In the years following its move MACRoCk proved the momentum was still there, featuring breakthrough acts like Best Coast, the Bowerbirds, Screaming Females, Bon Iver’s S. Carey and The Last Bison.

“MACRoCk keeps getting bigger but it keeps the same level of energy,” Perrine said. “It hasn’t lost its character and it’s not about the big name acts. It hasn’t been institutionalized or ruined by corporate sponsorship.”

The present festival has stayed true to its campus days. It’s is an eclectic mix of the top mid-Atlantic indie music talent presented with a socially conscious, DIY (do-it-yourself) attitude. MACRoCk has not only the sounds, but the sights and smells of an indie music festival. It also features informative panel discussions and an indie label expo. It’s the best of both worlds, a small, intimate festival with venues within walking distance mixed with a broad palate of music, from hip-hop and death metal to electronica and Americana, of a big festival. And at a time when festival tickets can cost you triple digits a two-day MACRoCk pass is still just $20 pre-ordered.

“Our goal is to expose people to the mid-Atlantic music scene,” Cagnoli said. “We do it with volunteers and that grass roots mindset, focusing on community and a DIY ethic. MACRoCk gives you the chance to experience what people are capable of doing on their own and what can be accomplished without corporate sponsorship.”

It all takes place in a unique environment. Typical downtown life in Harrisonburg goes on as MACRoCk takes place. Casual dinners mix with punk kids. Art aficionados stand shoulder-to-shoulder with indie rockers.

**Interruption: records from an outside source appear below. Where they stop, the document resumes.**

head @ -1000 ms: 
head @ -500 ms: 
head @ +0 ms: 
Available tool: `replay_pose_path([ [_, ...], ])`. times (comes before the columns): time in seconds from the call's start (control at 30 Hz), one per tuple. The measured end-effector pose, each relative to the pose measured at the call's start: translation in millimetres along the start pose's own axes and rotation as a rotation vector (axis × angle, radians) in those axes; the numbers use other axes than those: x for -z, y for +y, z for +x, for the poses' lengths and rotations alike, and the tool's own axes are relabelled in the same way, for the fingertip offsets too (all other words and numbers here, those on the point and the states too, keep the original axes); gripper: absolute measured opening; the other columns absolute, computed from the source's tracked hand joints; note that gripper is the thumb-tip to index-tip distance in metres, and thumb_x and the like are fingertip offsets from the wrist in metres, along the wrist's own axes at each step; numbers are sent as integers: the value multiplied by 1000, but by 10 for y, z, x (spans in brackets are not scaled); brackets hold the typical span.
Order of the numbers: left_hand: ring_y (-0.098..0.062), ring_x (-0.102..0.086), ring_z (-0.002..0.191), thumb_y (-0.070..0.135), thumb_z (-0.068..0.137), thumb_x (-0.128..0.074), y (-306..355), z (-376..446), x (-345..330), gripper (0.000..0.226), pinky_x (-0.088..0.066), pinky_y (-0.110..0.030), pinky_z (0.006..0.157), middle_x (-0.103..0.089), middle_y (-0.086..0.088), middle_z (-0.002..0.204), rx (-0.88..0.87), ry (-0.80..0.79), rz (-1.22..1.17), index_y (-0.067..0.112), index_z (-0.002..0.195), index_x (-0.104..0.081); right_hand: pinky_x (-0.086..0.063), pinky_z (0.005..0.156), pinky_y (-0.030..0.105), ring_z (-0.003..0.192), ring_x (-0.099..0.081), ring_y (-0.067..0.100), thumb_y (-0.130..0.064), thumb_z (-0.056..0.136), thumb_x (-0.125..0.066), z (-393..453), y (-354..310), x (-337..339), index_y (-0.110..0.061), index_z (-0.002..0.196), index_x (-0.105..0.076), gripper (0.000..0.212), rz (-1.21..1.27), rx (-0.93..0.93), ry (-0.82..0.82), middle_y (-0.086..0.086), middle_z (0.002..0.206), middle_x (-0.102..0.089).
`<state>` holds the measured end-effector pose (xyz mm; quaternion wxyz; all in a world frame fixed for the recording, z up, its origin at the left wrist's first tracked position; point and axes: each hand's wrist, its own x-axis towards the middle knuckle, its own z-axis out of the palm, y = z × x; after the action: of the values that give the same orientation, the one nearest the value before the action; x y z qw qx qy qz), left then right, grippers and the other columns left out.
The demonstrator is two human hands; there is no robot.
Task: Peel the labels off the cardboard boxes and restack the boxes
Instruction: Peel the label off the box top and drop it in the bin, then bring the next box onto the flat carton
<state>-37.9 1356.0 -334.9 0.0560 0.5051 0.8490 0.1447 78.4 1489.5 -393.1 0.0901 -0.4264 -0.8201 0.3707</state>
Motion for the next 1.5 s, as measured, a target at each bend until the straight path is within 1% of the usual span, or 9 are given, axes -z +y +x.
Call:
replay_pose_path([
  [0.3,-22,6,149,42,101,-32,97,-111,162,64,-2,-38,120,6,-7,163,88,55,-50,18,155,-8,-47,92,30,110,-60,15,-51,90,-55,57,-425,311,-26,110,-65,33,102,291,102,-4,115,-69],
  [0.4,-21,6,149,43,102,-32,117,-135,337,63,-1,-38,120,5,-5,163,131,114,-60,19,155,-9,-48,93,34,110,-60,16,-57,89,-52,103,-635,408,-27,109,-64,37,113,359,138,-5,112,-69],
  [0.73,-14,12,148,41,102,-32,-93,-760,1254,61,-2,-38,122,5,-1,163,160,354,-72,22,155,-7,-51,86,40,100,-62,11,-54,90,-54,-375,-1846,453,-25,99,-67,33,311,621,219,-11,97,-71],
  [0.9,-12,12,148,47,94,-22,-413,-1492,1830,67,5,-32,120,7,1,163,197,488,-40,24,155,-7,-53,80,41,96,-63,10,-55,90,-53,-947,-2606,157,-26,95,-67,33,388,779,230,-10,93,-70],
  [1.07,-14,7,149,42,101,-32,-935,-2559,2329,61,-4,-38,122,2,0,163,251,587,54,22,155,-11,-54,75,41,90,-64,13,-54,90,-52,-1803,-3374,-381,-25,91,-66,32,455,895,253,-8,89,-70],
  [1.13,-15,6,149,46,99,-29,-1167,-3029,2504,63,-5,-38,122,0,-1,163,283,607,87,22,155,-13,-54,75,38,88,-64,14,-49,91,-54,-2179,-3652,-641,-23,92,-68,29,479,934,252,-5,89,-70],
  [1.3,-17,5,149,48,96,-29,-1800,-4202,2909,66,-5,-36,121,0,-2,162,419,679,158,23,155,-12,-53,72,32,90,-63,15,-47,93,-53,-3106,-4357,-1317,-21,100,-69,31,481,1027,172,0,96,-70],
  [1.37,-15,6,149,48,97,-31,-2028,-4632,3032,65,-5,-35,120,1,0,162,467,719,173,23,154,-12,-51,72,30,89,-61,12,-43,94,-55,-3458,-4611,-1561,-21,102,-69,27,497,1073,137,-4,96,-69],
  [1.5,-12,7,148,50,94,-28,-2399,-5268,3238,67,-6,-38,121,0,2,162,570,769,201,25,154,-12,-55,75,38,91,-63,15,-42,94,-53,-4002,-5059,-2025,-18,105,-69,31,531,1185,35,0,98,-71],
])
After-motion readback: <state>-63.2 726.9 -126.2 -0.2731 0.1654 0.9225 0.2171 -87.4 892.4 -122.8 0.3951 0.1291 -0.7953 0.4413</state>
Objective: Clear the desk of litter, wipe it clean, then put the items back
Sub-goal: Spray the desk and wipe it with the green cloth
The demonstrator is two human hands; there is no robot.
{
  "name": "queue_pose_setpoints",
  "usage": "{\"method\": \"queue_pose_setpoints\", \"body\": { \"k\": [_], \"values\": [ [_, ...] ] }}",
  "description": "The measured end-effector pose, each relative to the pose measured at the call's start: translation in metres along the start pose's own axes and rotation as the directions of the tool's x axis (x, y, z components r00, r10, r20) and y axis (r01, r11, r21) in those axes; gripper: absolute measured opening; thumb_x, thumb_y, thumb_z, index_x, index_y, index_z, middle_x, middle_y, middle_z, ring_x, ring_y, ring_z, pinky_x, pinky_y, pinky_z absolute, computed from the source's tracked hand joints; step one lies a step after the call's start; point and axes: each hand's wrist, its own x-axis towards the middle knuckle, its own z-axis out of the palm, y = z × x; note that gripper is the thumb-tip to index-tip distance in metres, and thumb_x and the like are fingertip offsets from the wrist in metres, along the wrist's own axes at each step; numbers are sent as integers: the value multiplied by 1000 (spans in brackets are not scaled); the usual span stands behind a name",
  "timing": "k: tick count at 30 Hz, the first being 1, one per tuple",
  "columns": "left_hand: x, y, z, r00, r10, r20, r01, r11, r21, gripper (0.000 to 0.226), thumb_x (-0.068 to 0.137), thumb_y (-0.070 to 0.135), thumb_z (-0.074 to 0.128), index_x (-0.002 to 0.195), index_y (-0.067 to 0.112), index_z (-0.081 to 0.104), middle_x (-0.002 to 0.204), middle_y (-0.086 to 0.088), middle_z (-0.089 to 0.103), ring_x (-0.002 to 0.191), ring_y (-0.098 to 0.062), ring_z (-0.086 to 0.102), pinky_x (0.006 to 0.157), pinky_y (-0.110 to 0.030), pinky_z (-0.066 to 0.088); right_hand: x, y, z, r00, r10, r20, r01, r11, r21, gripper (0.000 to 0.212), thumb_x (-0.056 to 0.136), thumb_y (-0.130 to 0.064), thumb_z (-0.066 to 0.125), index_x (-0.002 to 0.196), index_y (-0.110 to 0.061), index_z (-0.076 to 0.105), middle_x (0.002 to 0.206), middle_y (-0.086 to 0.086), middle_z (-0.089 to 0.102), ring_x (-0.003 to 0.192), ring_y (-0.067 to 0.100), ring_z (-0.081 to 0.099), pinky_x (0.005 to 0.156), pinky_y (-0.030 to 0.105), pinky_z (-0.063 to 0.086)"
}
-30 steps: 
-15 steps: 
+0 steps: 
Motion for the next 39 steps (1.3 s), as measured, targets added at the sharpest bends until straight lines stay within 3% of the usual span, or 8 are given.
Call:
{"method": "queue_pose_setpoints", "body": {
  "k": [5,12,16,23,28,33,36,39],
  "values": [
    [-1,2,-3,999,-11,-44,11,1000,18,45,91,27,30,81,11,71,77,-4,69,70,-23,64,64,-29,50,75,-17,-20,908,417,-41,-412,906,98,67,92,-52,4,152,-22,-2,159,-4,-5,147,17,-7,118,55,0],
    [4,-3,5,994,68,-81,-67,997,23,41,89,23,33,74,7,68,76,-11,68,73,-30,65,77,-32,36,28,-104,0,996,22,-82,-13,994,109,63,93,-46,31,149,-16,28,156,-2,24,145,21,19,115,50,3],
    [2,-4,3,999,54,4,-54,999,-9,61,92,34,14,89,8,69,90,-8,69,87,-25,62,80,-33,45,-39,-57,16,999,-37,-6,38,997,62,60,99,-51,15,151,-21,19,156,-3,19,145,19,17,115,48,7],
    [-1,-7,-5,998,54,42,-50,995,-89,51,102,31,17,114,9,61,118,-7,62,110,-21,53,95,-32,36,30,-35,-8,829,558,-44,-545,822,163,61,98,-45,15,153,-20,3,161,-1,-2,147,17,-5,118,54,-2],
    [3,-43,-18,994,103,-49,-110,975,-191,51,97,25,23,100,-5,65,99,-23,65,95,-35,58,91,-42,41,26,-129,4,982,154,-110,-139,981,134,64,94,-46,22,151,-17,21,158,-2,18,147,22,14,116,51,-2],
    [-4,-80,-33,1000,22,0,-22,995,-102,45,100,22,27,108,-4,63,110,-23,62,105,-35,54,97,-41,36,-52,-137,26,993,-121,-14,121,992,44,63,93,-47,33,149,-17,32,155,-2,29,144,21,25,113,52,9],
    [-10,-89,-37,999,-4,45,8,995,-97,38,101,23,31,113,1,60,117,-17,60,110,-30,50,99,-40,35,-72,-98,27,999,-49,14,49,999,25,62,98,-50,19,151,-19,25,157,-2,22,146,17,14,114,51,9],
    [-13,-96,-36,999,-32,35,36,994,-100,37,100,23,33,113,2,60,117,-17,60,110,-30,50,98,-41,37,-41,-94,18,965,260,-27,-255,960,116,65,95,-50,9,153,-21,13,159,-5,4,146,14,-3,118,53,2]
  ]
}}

“MACRoCk is really a showcase of the best of what used to exist in a lot of places, which is a funky, gritty, down-to-earth scene,” Perrine noted.

This year’s MACRoCk will feature acts familiar to BRO readers from D.C. to Georgia, including Julianna Barwick, Dope Body and Cheap Time. The festival’s panels include a screening of From the Back of the Room, a film that follows the female DIY punk movement, and includes a discussion with director Amy Odem and rockers Michelle Northam of Sick Fix and  Alissa Straiter of Passengers. Other panels will address topics from screen printing to running a record label.

“MACRoCk is never the same from year to year,” Cagnoli said. “The structure is the same, but not the content. Every person comes to MACRoCk and leaves with their own unique inspiration.”

It hasn’t been an easy journey for MACRoCk. The festival, like the music industry itself, has experienced its ups and downs. But by staying true to its roots and finding strength in the local community it has survived and thrived for 16 years. So for two nights in April a music festival will celebrate its new lease on life and a city’s downtown will be celebrating along with it.